**TASK OBJECTIVE:** Please return each of the entries that follow, unchanged in every word.

[RECORDS SUPPLIED]

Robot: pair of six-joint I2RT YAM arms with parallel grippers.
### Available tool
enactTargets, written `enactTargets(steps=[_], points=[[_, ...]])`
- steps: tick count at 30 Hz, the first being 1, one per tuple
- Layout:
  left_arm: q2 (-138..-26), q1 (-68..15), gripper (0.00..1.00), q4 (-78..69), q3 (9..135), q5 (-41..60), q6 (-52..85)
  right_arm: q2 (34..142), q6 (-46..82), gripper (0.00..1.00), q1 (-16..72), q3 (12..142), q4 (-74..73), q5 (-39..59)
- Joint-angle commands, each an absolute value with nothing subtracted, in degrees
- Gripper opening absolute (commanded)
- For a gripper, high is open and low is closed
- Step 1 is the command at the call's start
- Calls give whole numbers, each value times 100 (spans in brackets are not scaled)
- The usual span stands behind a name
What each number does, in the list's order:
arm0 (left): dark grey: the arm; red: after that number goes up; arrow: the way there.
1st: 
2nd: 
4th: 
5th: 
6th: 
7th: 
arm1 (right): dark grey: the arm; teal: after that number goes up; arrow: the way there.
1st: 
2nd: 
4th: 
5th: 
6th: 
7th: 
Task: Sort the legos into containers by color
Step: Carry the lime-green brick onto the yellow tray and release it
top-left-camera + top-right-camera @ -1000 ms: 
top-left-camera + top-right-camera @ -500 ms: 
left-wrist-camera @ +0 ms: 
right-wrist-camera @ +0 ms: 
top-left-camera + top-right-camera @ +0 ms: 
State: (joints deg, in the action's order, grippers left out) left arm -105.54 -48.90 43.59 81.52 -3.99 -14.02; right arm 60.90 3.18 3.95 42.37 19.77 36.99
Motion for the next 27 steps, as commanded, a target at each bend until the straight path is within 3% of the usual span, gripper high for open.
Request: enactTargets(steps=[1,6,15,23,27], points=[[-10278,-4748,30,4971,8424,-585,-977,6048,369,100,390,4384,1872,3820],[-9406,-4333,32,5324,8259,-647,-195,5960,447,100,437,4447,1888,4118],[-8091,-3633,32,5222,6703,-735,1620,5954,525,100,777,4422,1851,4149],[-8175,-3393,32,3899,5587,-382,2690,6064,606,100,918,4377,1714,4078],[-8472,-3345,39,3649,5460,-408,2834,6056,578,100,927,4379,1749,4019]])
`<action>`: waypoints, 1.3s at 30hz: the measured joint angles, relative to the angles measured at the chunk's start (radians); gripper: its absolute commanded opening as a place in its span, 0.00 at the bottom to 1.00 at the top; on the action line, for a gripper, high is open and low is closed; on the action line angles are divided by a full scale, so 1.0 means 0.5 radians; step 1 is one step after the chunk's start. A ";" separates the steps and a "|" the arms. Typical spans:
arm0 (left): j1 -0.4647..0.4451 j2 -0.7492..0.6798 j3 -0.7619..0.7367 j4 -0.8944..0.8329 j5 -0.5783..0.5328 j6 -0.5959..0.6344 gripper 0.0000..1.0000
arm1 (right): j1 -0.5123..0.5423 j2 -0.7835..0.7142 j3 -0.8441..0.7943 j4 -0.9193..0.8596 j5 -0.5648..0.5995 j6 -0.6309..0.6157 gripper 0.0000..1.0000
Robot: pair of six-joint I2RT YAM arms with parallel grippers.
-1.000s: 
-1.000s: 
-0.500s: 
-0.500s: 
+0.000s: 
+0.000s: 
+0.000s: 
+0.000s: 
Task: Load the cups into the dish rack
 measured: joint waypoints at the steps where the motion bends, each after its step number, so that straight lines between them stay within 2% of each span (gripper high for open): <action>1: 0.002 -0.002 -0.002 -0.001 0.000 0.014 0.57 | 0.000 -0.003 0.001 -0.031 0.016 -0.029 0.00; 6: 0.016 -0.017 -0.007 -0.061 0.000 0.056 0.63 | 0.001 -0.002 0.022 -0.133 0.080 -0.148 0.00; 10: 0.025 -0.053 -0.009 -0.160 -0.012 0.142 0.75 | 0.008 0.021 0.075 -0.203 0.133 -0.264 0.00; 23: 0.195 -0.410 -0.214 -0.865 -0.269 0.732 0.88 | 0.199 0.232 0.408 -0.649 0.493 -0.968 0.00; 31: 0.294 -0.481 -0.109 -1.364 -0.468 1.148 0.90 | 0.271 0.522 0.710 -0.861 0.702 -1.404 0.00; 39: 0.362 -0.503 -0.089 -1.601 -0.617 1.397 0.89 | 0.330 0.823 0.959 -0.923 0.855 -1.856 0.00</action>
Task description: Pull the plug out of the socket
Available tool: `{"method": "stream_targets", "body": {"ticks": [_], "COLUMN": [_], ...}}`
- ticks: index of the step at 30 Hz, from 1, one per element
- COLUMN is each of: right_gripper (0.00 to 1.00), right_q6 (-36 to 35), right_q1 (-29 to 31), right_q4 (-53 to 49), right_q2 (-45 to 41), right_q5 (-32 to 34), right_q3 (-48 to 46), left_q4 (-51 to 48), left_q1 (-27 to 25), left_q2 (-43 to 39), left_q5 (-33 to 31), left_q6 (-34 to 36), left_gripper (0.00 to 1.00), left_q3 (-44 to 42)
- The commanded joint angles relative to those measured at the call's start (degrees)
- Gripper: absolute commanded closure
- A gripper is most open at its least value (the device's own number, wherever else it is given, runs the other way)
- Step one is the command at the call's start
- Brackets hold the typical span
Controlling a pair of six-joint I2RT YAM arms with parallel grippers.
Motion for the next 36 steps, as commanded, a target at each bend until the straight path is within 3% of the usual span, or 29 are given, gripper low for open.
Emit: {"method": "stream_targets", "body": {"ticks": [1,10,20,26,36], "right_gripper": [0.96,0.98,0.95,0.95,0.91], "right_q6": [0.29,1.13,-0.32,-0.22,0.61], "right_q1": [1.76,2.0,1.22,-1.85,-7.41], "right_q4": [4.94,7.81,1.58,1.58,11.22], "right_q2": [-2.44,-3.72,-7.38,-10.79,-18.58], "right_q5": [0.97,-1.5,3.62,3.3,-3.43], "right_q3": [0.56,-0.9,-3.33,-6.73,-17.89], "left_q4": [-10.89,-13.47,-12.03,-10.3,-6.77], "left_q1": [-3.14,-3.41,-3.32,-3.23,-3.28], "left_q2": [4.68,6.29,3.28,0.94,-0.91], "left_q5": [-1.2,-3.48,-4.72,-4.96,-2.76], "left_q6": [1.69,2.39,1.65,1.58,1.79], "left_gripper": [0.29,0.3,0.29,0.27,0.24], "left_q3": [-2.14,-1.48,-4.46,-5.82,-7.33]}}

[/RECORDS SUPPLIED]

**TASK OUTPUT:**
Robot: pair of six-joint I2RT YAM arms with parallel grippers.
### Available tool
enactTargets, written `enactTargets(steps=[_], points=[[_, ...]])`
- steps: tick count at 30 Hz, the first being 1, one per tuple
- Layout:
  left_arm: q2 (-138..-26), q1 (-68..15), gripper (0.00..1.00), q4 (-78..69), q3 (9..135), q5 (-41..60), q6 (-52..85)
  right_arm: q2 (34..142), q6 (-46..82), gripper (0.00..1.00), q1 (-16..72), q3 (12..142), q4 (-74..73), q5 (-39..59)
- Joint-angle commands, each an absolute value with nothing subtracted, in degrees
- Gripper opening absolute (commanded)
- For a gripper, high is open and low is closed
- Step 1 is the command at the call's start
- Calls give whole numbers, each value times 100 (spans in brackets are not scaled)
- The usual span stands behind a name
What each number does, in the list's order:
arm0 (left): dark grey: the arm; red: after that number goes up; arrow: the way there.
1st: 
2nd: 
4th: 
5th: 
6th: 
7th: 
arm1 (right): dark grey: the arm; teal: after that number goes up; arrow: the way there.
1st: 
2nd: 
4th: 
5th: 
6th: 
7th: 
Task: Sort the legos into containers by color
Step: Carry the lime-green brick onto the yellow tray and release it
top-left-camera + top-right-camera @ -1000 ms: 
top-left-camera + top-right-camera @ -500 ms: 
left-wrist-camera @ +0 ms: 
right-wrist-camera @ +0 ms: 
top-left-camera + top-right-camera @ +0 ms: 
State: (joints deg, in the action's order, grippers left out) left arm -105.54 -48.90 43.59 81.52 -3.99 -14.02; right arm 60.90 3.18 3.95 42.37 19.77 36.99
Motion for the next 27 steps, as commanded, a target at each bend until the straight path is within 3% of the usual span, gripper high for open.
Request: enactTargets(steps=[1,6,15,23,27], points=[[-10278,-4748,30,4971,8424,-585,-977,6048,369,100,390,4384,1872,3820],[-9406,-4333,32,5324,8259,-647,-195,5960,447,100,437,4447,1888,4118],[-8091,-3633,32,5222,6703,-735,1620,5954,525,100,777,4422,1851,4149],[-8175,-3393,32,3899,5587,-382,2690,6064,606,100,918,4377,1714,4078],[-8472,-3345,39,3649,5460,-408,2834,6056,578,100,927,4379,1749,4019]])
`<action>`: waypoints, 1.3s at 30hz: the measured joint angles, relative to the angles measured at the chunk's start (radians); gripper: its absolute commanded opening as a place in its span, 0.00 at the bottom to 1.00 at the top; on the action line, for a gripper, high is open and low is closed; on the action line angles are divided by a full scale, so 1.0 means 0.5 radians; step 1 is one step after the chunk's start. A ";" separates the steps and a "|" the arms. Typical spans:
arm0 (left): j1 -0.4647..0.4451 j2 -0.7492..0.6798 j3 -0.7619..0.7367 j4 -0.8944..0.8329 j5 -0.5783..0.5328 j6 -0.5959..0.6344 gripper 0.0000..1.0000
arm1 (right): j1 -0.5123..0.5423 j2 -0.7835..0.7142 j3 -0.8441..0.7943 j4 -0.9193..0.8596 j5 -0.5648..0.5995 j6 -0.6309..0.6157 gripper 0.0000..1.0000
Robot: pair of six-joint I2RT YAM arms with parallel grippers.
-1.000s: 
-1.000s: 
-0.500s: 
-0.500s: 
+0.000s: 
+0.000s: 
+0.000s: 
+0.000s: 
Task: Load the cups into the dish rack
 measured: joint waypoints at the steps where the motion bends, each after its step number, so that straight lines between them stay within 2% of each span (gripper high for open): <action>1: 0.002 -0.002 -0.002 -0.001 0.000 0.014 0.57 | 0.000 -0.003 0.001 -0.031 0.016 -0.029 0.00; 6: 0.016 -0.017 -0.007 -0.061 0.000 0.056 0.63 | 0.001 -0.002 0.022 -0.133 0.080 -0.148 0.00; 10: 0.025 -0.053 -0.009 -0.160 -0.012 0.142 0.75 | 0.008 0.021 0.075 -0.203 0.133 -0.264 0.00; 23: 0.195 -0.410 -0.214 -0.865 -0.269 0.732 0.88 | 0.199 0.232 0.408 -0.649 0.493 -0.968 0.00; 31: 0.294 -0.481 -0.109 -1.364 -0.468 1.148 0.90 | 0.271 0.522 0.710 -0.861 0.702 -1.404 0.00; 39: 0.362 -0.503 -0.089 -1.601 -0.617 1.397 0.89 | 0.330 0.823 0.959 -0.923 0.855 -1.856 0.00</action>
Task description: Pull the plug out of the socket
Available tool: `{"method": "stream_targets", "body": {"ticks": [_], "COLUMN": [_], ...}}`
- ticks: index of the step at 30 Hz, from 1, one per element
- COLUMN is each of: right_gripper (0.00 to 1.00), right_q6 (-36 to 35), right_q1 (-29 to 31), right_q4 (-53 to 49), right_q2 (-45 to 41), right_q5 (-32 to 34), right_q3 (-48 to 46), left_q4 (-51 to 48), left_q1 (-27 to 25), left_q2 (-43 to 39), left_q5 (-33 to 31), left_q6 (-34 to 36), left_gripper (0.00 to 1.00), left_q3 (-44 to 42)
- The commanded joint angles relative to those measured at the call's start (degrees)
- Gripper: absolute commanded closure
- A gripper is most open at its least value (the device's own number, wherever else it is given, runs the other way)
- Step one is the command at the call's start
- Brackets hold the typical span
Controlling a pair of six-joint I2RT YAM arms with parallel grippers.
Motion for the next 36 steps, as commanded, a target at each bend until the straight path is within 3% of the usual span, or 29 are given, gripper low for open.
Emit: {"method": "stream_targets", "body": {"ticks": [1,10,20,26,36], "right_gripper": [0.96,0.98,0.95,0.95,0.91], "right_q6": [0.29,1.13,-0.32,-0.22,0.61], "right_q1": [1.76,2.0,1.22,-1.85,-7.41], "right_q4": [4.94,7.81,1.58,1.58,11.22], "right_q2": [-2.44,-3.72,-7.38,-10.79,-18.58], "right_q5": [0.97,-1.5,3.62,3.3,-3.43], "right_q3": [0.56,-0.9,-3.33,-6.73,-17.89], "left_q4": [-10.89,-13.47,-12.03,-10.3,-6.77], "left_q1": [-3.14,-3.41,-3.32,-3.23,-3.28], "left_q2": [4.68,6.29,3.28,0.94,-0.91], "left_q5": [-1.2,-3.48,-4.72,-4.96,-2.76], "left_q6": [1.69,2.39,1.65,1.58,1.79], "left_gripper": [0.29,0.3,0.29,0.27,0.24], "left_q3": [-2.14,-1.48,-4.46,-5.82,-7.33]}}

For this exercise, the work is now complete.